Manuscript Title:

ANALYSIS OF FREQUENT NUCLEOTIDE PATTERNS IN COVID-19 GENOME SEQUENCES USING SPM ALGORITHMS

Author:

AQSA UMAR, SANIA BHATTI, AREEJ FATEMAH MEGHJI, NAEEM AHMED MAHOTO, SAPNA KUMARI

DOI Number:

DOI:10.17605/OSF.IO/D7GA3

Published : 2023-02-10

About the author(s)

1. AQSA UMAR - Research Scholar, Department of Software Engineering, Mehran University of Engineering and Technology, Jamshoro, Pakistan.
2. SANIA BHATTI - Professor, Department of Software Engineering, Mehran University of Engineering and Technology, Jamshoro, Pakistan.
3. AREEJ FATEMAH MEGHJI - Assistant Professor, Department of Software Engineering, Mehran University of Engineering and Technology, Jamshoro, Pakistan.
4. NAEEM AHMED MAHOTO - Associate Professor, Department of Software Engineering, Mehran University of Engineering and Technology, Jamshoro, Pakistan.
5. SAPNA KUMARI - Research Scholar, Department of Software Engineering, Mehran University of Engineering and Technology, Jamshoro, Pakistan.

Full Text : PDF

Abstract

COVID-19 was discovered in Wuhan, China on 19th December 2021. It has been declared a pandemic and has now spread over the globe, impacting millions of people. The genome sequence of COVID-19 strains must be examined to comprehend the behavior and origin of this virus. For this purpose, in this research, we have applied Sequential Pattern Mining (SPM) techniques; fast vertical mining of sequential patterns using co-occurrence information CM-SPAM, vertical mining of maximal sequential patterns (VMSP), closed SPM using sparse and vertical id-lists CloFAST, and efficient mining of top-k sequential patterns (TKS) onto the six strains of COVID-19 genome sequences (CGS) of Pakistan, India, Spain, United Kingdom, China, and Brazil; to investigate genome sequence. First, from the CGS frequent patterns from genome sequence are extracted using CM-SPAM, VMSP, and CloFAST algorithms and after that the frequent extracted patterns are checked whether patterns encode codons of the amino acids.

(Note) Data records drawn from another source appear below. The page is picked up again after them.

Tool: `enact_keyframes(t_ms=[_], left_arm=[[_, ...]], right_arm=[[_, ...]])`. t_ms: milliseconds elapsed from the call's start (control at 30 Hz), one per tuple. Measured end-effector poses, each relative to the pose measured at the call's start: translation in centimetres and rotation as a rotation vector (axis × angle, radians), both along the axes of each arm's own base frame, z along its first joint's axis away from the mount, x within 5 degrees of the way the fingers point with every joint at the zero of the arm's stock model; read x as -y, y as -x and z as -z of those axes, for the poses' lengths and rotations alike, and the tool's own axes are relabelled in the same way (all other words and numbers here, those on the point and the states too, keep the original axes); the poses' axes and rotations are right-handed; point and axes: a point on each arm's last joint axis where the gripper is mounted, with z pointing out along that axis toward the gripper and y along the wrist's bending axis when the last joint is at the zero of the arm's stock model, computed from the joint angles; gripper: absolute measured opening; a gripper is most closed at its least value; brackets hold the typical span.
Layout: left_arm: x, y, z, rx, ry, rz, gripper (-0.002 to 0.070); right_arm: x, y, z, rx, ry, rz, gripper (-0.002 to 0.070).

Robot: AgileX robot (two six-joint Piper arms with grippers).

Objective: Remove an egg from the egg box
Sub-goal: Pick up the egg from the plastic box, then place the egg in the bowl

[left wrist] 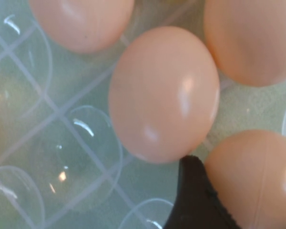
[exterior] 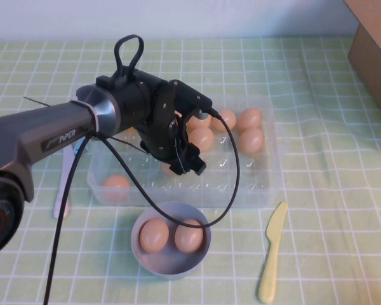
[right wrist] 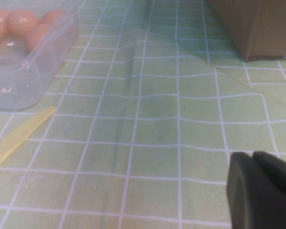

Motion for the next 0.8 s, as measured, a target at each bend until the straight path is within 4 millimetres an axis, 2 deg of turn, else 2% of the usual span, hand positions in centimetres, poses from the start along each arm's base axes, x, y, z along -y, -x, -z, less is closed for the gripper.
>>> enact_keyframes(t_ms=[200, 400, 500, 800], left_arm=[[-0.1, 0.1, -0.2, -0.008, -0.006, -0.001, 0.0361], [-0.5, 0.6, -2.1, 0.006, -0.014, 0.001, 0.036], [-1.0, 1.2, -3.9, 0.016, -0.018, 0.0, 0.0359], [-3.1, 4.4, -11.2, 0.071, 0.002, 0.002, 0.0358]], right_arm=[[0.0, 0.0, 0.0, 0.0, 0.0, 0.0, -0.0017], [0.0, 0.0, 0.0, 0.0, 0.0, 0.0, -0.0017], [0.0, 0.0, 0.0, 0.002, 0.0, 0.0, -0.0017], [0.0, 0.0, 0.0, 0.002, 0.0, 0.0, -0.0017]])
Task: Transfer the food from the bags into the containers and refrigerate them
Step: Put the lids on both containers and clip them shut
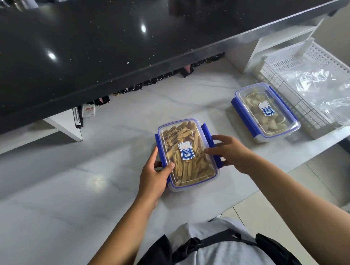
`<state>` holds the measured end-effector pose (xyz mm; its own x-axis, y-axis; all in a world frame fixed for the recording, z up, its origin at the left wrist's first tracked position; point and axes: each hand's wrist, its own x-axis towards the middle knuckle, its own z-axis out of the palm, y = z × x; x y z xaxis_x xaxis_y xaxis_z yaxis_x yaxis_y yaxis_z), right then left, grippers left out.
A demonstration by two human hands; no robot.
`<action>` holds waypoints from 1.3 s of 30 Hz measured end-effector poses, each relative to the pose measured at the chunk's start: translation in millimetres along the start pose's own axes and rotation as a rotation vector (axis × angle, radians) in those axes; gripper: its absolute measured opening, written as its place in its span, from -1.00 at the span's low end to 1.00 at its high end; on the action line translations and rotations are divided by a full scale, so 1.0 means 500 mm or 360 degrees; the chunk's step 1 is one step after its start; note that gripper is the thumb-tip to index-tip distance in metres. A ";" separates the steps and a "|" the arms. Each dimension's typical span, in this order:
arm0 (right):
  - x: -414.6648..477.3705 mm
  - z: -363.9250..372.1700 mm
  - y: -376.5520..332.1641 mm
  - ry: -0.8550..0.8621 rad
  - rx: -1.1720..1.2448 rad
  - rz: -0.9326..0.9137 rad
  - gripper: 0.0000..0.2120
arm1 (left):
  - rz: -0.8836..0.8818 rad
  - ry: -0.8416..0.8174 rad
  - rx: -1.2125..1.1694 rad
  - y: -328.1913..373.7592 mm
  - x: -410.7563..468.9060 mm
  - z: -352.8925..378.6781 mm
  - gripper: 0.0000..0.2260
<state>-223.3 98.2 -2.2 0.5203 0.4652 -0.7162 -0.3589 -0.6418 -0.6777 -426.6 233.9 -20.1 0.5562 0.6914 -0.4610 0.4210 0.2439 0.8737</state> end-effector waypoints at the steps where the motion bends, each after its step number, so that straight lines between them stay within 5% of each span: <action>1: -0.001 0.005 -0.005 0.0043 -0.0087 -0.0052 -0.42 | -0.0001 -0.0005 0.0007 0.000 0.000 -0.001 -0.43; 12: -0.043 0.073 -0.019 0.0504 -0.0878 -0.0396 -0.65 | 0.0007 0.0004 0.0062 0.002 0.002 0.000 -0.41; 39: -0.041 0.039 -0.013 0.0467 -0.0453 -0.0317 -0.61 | 0.0048 -0.0013 -0.0075 -0.011 0.016 0.027 -0.40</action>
<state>-246.9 105.0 13.7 0.7701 0.4303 -0.4709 -0.0236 -0.7185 -0.6952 -414.9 229.0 -30.5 0.5742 0.6932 -0.4356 0.3701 0.2549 0.8934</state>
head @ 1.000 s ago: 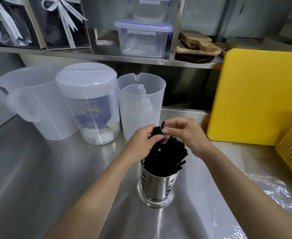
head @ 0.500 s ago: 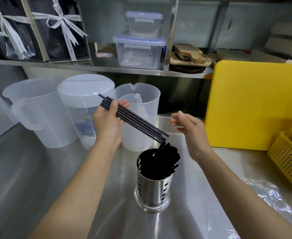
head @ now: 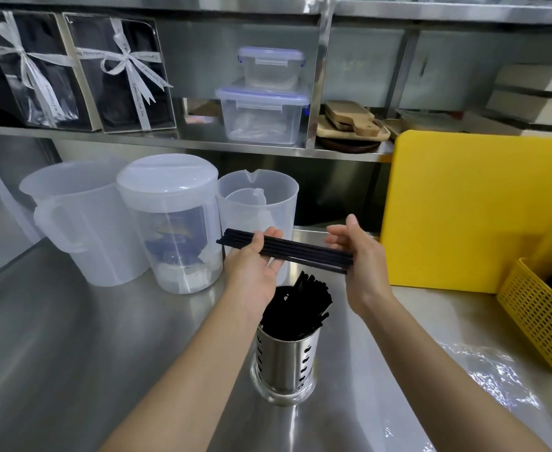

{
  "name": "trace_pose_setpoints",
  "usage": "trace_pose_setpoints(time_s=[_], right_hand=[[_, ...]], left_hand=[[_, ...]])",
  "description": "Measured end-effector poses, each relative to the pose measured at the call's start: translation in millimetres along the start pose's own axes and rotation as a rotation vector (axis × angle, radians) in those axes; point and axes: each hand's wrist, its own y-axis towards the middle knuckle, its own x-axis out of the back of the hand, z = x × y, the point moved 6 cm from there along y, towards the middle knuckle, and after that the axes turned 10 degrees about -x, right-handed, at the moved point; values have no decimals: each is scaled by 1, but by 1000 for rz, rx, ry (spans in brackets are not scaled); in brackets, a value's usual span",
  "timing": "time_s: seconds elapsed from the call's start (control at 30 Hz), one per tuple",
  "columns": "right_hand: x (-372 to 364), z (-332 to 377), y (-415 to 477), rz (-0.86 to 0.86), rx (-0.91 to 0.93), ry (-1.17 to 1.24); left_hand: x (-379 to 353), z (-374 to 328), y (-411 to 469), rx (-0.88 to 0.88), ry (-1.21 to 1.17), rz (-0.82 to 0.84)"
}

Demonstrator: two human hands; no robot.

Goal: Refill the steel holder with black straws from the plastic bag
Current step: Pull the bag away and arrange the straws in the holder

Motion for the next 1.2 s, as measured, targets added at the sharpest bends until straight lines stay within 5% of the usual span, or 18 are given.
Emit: trace_pose_setpoints(time_s=[0.23,0.33,0.5,0.6,0.73,1.03,1.2], right_hand=[[-4,5,-15,484,145,-124],[-17,15,-28,389,327,-298],[-8,27,-27,95,388,-190],[-1,38,-28,43,404,-169],[2,50,-25,104,372,-288],[-40,-11,-17,307,165,-1059],[-21,1,-2,192,188,-776]], left_hand=[[-13,-2,-7,139,-207,-56],[-17,12,-17,177,-173,-11],[-10,25,-28,227,-137,20],[5,10,-19,100,-23,-83],[33,-25,-4,-151,320,-148],[27,-27,-4,-362,859,227],[26,-21,5,-385,1005,365]])
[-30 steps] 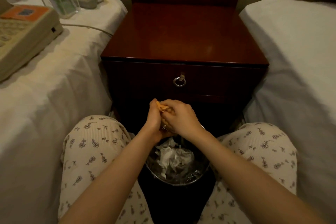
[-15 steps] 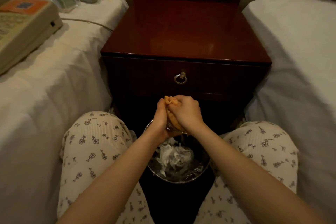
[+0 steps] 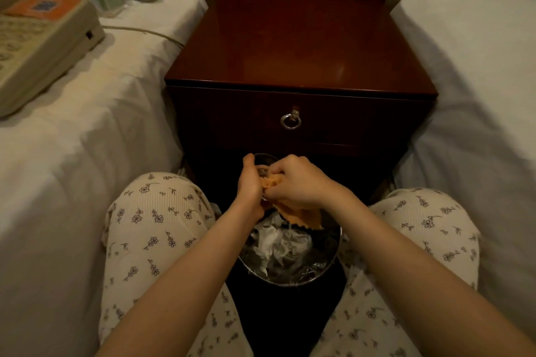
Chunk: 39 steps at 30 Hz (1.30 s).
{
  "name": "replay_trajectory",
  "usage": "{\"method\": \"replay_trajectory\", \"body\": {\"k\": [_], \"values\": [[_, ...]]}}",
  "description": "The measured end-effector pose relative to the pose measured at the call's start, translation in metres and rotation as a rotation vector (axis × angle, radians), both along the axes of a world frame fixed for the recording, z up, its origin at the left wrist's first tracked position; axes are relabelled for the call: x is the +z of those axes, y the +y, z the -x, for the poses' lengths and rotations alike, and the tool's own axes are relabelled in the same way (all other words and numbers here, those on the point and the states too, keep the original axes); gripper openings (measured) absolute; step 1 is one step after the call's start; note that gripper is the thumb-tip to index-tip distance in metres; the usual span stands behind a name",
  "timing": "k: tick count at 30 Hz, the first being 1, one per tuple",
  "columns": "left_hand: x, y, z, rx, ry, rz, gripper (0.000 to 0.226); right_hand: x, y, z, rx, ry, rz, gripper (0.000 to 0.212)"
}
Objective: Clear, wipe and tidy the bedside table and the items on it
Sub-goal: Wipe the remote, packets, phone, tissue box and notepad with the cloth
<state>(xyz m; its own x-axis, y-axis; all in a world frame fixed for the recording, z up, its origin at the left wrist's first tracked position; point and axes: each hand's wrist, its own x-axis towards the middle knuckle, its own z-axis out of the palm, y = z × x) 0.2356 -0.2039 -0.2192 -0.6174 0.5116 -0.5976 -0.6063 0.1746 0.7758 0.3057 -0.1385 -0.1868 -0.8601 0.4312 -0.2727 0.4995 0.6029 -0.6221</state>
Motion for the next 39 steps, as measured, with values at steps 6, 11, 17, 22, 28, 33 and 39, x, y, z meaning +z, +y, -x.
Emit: {"method": "replay_trajectory", "body": {"k": [6, 11, 17, 22, 28, 33, 39], "values": [[0.001, 0.004, -0.003, -0.033, -0.031, -0.017, 0.045, -0.015, 0.002, -0.001, -0.155, -0.243, -0.264, 0.018], [0.002, 0.005, -0.007, -0.048, -0.077, -0.069, 0.049, -0.02, 0.003, 0.006, -0.359, 0.018, -0.407, 0.024], [0.004, 0.003, -0.002, -0.061, -0.115, -0.095, 0.053, -0.023, -0.005, 0.015, -0.218, 0.22, -0.195, 0.023], [0.003, 0.004, 0.001, -0.009, -0.057, -0.071, 0.045, -0.029, 0.007, 0.013, -0.382, -0.033, -0.432, 0.038], [0.006, 0.0, -0.001, -0.094, -0.13, -0.158, 0.05, -0.02, -0.001, 0.014, -0.211, 0.221, -0.359, 0.029], [0.003, 0.002, 0.001, 0.006, -0.119, -0.098, 0.047, -0.026, 0.004, 0.009, -0.234, -0.062, -0.489, 0.035], [-0.008, 0.006, 0.01, 0.144, -0.094, -0.091, 0.046, -0.024, 0.003, 0.007, -0.281, 0.024, -0.286, 0.026]]}}
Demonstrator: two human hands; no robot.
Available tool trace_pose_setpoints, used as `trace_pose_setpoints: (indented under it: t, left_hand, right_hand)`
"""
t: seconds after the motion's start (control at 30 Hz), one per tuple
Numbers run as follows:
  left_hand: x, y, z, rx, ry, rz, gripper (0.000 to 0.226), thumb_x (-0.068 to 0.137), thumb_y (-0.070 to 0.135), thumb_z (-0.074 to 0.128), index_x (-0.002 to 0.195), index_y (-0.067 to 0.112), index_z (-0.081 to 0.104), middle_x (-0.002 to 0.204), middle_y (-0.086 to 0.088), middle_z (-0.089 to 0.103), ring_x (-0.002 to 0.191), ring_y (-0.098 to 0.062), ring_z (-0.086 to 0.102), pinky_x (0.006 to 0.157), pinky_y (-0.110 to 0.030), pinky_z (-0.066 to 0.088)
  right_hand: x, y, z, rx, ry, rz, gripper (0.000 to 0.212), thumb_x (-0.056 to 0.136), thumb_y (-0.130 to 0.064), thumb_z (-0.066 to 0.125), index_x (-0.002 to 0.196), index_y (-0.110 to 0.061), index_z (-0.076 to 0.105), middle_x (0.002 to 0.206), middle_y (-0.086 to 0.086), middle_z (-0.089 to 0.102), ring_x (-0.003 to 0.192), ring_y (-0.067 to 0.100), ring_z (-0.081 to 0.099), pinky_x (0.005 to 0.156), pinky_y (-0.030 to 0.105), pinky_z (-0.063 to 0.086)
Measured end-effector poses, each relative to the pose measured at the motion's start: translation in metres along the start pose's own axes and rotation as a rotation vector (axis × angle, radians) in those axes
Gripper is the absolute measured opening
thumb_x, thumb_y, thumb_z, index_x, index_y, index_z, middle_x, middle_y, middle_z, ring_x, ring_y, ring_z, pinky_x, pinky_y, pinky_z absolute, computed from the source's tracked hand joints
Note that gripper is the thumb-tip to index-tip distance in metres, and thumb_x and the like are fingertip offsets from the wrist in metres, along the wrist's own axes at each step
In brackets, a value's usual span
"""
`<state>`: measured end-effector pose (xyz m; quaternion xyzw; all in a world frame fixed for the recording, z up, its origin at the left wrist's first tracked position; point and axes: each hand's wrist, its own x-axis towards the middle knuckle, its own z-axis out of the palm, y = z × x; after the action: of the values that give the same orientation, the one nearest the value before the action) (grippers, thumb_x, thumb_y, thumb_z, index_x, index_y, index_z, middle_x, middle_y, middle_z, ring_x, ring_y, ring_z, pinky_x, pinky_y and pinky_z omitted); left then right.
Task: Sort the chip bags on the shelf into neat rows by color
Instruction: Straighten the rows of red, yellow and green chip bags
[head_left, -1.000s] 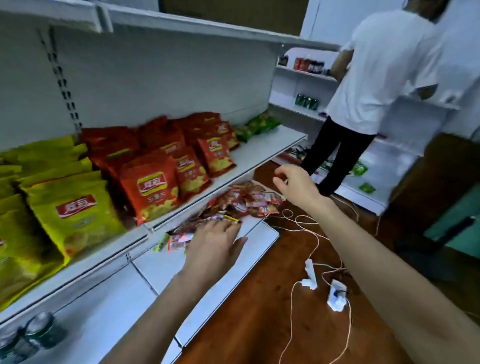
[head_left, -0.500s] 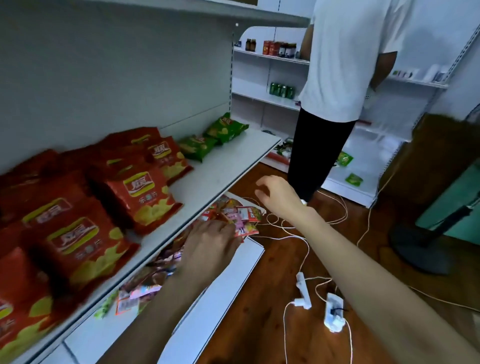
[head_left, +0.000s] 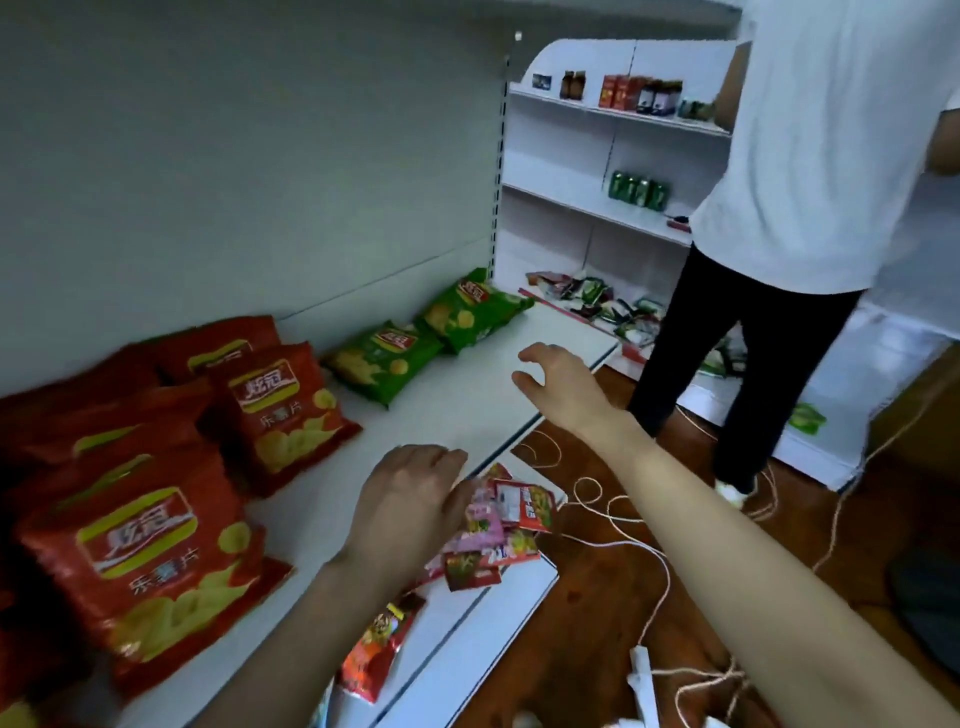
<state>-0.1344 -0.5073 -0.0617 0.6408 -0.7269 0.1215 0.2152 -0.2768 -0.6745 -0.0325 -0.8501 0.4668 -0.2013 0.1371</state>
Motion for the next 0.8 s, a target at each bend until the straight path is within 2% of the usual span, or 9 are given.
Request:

Second, another algorithm TKS is used with a user-defined value k=500 to extract the most frequent patterns from the six genome strains. Third, the obtained results have shown that the availability of frequent pattern as the most of the codons in the six strains. The obtained results are encouraging and show that our study has provided an efficient way for the analysis of CGS as well as given a future direction to CGS analysis.


Keywords

COVID-19 Genome Sequences, Frequent Patterns, Nucleotide bases, Sequential Pattern Mining, Top-k Sequential Patterns, Vertical Mining of Maximal Sequential Patterns, and Nucleotides.